Whenever a line below holds the word "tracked", copy that line.
++++ Data block ++++
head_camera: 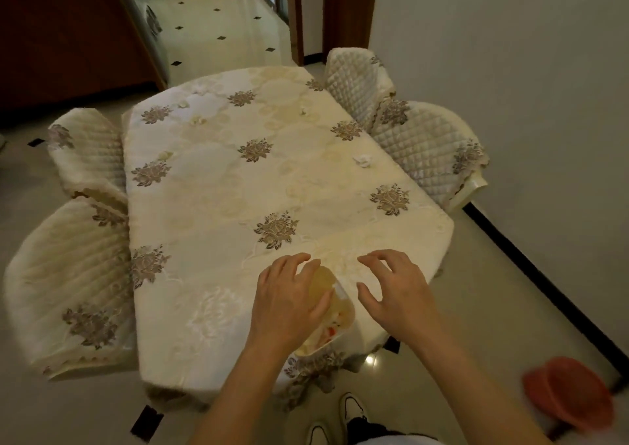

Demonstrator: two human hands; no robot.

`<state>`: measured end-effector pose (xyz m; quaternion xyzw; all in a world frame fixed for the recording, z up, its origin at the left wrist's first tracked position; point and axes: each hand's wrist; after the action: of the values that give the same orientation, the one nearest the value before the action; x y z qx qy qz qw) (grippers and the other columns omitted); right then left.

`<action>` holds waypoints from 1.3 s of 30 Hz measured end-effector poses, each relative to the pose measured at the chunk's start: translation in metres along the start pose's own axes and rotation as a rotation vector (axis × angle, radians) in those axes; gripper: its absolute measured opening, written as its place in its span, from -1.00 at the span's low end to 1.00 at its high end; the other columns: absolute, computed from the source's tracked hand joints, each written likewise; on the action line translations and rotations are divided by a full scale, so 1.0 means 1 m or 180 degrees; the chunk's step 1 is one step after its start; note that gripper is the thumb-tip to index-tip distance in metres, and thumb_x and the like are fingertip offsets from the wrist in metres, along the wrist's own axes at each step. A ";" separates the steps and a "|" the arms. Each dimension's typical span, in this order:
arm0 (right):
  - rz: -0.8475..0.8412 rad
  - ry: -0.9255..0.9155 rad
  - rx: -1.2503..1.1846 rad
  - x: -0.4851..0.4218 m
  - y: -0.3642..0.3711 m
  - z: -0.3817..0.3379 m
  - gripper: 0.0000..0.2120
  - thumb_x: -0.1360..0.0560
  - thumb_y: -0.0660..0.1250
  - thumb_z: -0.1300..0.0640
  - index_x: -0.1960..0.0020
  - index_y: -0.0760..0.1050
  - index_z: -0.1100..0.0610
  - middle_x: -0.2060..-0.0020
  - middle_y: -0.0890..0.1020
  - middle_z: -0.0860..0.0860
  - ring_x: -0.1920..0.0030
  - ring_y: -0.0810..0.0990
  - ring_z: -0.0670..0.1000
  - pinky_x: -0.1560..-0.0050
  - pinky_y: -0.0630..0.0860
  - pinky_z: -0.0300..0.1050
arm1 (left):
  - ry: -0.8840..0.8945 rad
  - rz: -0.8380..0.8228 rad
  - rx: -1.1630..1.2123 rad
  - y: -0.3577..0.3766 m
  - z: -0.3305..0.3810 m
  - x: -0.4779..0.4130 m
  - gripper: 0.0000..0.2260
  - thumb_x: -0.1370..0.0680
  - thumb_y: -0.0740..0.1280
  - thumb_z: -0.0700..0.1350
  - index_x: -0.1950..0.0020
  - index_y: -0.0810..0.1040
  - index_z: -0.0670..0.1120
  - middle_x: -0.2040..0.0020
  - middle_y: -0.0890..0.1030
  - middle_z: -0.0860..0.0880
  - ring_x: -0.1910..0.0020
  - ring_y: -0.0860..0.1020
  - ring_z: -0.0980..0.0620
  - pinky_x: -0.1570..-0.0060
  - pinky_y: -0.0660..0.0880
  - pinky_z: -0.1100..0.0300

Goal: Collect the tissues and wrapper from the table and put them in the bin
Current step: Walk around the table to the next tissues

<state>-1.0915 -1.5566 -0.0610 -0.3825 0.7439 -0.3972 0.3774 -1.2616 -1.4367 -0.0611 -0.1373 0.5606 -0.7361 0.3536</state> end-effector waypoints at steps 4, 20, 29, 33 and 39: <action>0.0261 0.0469 0.0222 0.028 -0.023 0.014 -0.61 -0.44 0.42 0.03 -0.24 0.56 0.08 -0.12 0.60 0.04 -0.14 0.56 0.07 -0.03 0.59 0.06 | 0.0459 -0.0112 0.0076 0.008 0.023 -0.015 -0.54 -0.51 0.20 0.23 -0.29 0.54 0.02 -0.28 0.56 0.01 -0.27 0.48 -0.04 -0.21 0.44 -0.04; 0.0856 0.1958 0.0478 0.122 -0.080 0.097 -0.59 -0.48 0.27 -0.06 -0.27 0.52 0.06 -0.13 0.57 0.02 -0.13 0.53 0.03 -0.06 0.55 0.05 | 0.1779 -0.0389 0.0365 0.061 0.147 -0.059 -0.55 -0.50 0.19 0.25 -0.28 0.52 0.04 -0.24 0.55 0.03 -0.23 0.45 0.01 -0.13 0.44 0.05; 0.0920 0.2100 0.0430 0.105 -0.110 0.209 -0.61 -0.48 0.31 -0.04 -0.27 0.52 0.06 -0.12 0.58 0.02 -0.12 0.53 0.03 -0.09 0.54 0.05 | 0.1914 -0.0367 0.0204 0.112 0.242 -0.124 -0.57 -0.51 0.26 0.21 -0.26 0.54 0.00 -0.22 0.57 -0.02 -0.21 0.49 -0.03 -0.11 0.46 0.04; 0.0971 0.2087 0.0391 0.087 -0.143 0.276 -0.61 -0.47 0.35 -0.01 -0.26 0.54 0.09 -0.10 0.59 0.05 -0.10 0.55 0.05 -0.08 0.55 0.05 | 0.1892 -0.0365 0.0036 0.139 0.302 -0.164 -0.55 -0.51 0.23 0.23 -0.28 0.53 0.00 -0.23 0.56 -0.02 -0.22 0.48 -0.01 -0.12 0.46 0.03; 0.0924 0.1906 0.0415 0.061 -0.189 0.370 -0.61 -0.44 0.39 0.02 -0.24 0.55 0.09 -0.09 0.60 0.05 -0.10 0.56 0.06 -0.08 0.55 0.05 | 0.1825 -0.0334 -0.0094 0.175 0.385 -0.221 -0.54 -0.51 0.27 0.22 -0.30 0.51 -0.01 -0.24 0.56 -0.04 -0.22 0.49 -0.03 -0.15 0.47 0.00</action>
<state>-0.7460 -1.7959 -0.0579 -0.1140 0.8415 -0.4808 0.2185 -0.8095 -1.5886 -0.0513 0.0424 0.6405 -0.7539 0.1402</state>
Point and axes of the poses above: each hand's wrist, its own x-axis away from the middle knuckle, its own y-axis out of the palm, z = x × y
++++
**Solution for this exercise**
`<state>`: measured end-effector pose (xyz m; quaternion xyzw; all in a world frame fixed for the recording, z up, its origin at the left wrist's first tracked position; point and axes: each hand's wrist; after the action: of the values that give the same orientation, the one nearest the value before the action; x y z qx qy qz qw) (grippers and the other columns omitted); right then left.
`<action>` holds waypoints from 1.3 s of 30 Hz measured end-effector poses, each relative to the pose measured at the chunk's start: translation in metres along the start pose's own axes and rotation as a rotation vector (axis × angle, radians) in those axes; gripper: its absolute measured opening, written as its place in its span, from -1.00 at the span's low end to 1.00 at its high end; the other columns: absolute, computed from the source's tracked hand joints, each written likewise; on the action line translations and rotations are divided by a full scale, so 1.0 means 1 m or 180 degrees; the chunk's step 1 is one step after its start; note that gripper is the thumb-tip to index-tip distance in metres, and thumb_x and the like are fingertip offsets from the wrist in metres, along the wrist's own axes at each step. A ";" separates the steps and a "|" the arms. Each dimension's typical span, in this order:

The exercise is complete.